**ABOUT THIS TASK**.
The expected answer comprises all lines from the entries that contain the string "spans".

**RECORD SET**.

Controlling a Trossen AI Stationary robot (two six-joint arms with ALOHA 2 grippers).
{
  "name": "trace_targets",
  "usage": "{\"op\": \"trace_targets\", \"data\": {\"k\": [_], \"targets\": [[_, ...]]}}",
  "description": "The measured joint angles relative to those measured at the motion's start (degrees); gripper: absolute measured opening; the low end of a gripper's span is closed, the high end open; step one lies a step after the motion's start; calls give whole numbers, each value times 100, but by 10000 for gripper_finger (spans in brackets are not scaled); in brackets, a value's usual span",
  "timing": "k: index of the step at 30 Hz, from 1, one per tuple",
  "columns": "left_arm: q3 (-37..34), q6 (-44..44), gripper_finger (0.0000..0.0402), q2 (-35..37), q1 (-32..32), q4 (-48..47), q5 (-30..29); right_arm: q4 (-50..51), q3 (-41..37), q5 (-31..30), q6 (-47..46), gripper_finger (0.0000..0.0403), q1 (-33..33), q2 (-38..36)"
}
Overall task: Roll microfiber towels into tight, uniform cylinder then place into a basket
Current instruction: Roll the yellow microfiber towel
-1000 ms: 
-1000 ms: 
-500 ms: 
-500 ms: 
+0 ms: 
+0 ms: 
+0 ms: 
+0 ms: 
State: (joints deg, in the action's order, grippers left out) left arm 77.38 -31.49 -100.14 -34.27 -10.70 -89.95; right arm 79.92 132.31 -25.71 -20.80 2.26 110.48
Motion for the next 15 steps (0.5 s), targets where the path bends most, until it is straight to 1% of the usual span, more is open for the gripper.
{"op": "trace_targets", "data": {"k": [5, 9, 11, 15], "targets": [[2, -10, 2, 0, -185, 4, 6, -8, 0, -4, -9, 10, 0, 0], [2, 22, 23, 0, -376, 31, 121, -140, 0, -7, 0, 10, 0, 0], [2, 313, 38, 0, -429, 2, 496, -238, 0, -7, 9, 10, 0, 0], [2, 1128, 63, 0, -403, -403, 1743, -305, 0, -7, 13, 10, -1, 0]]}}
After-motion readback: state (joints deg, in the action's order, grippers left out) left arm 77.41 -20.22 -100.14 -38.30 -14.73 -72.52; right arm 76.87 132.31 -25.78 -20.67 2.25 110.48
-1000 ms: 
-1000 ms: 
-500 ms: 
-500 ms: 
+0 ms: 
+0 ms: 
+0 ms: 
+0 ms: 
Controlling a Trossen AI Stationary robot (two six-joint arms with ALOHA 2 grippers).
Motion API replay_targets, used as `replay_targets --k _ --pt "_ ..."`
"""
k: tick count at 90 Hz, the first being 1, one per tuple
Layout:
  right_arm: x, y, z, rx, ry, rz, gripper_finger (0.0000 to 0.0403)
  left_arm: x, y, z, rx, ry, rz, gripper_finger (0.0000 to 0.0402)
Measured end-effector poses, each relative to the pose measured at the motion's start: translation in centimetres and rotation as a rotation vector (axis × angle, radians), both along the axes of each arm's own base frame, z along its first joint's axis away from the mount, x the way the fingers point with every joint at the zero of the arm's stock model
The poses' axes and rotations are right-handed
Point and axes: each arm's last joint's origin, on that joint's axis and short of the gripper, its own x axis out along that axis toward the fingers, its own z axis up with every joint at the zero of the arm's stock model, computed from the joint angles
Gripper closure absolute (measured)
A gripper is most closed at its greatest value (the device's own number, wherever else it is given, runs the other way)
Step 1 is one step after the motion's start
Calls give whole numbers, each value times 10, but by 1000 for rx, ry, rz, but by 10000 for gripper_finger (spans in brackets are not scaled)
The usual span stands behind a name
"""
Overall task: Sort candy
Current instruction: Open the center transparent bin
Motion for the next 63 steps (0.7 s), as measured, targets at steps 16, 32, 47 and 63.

**RESULT**.
  "description": "The measured joint angles relative to those measured at the motion's start (degrees); gripper: absolute measured opening; the low end of a gripper's span is closed, the high end open; step one lies a step after the motion's start; calls give whole numbers, each value times 100, but by 10000 for gripper_finger (spans in brackets are not scaled); in brackets, a value's usual span",
Calls give whole numbers, each value times 10, but by 1000 for rx, ry, rz, but by 10000 for gripper_finger (spans in brackets are not scaled)

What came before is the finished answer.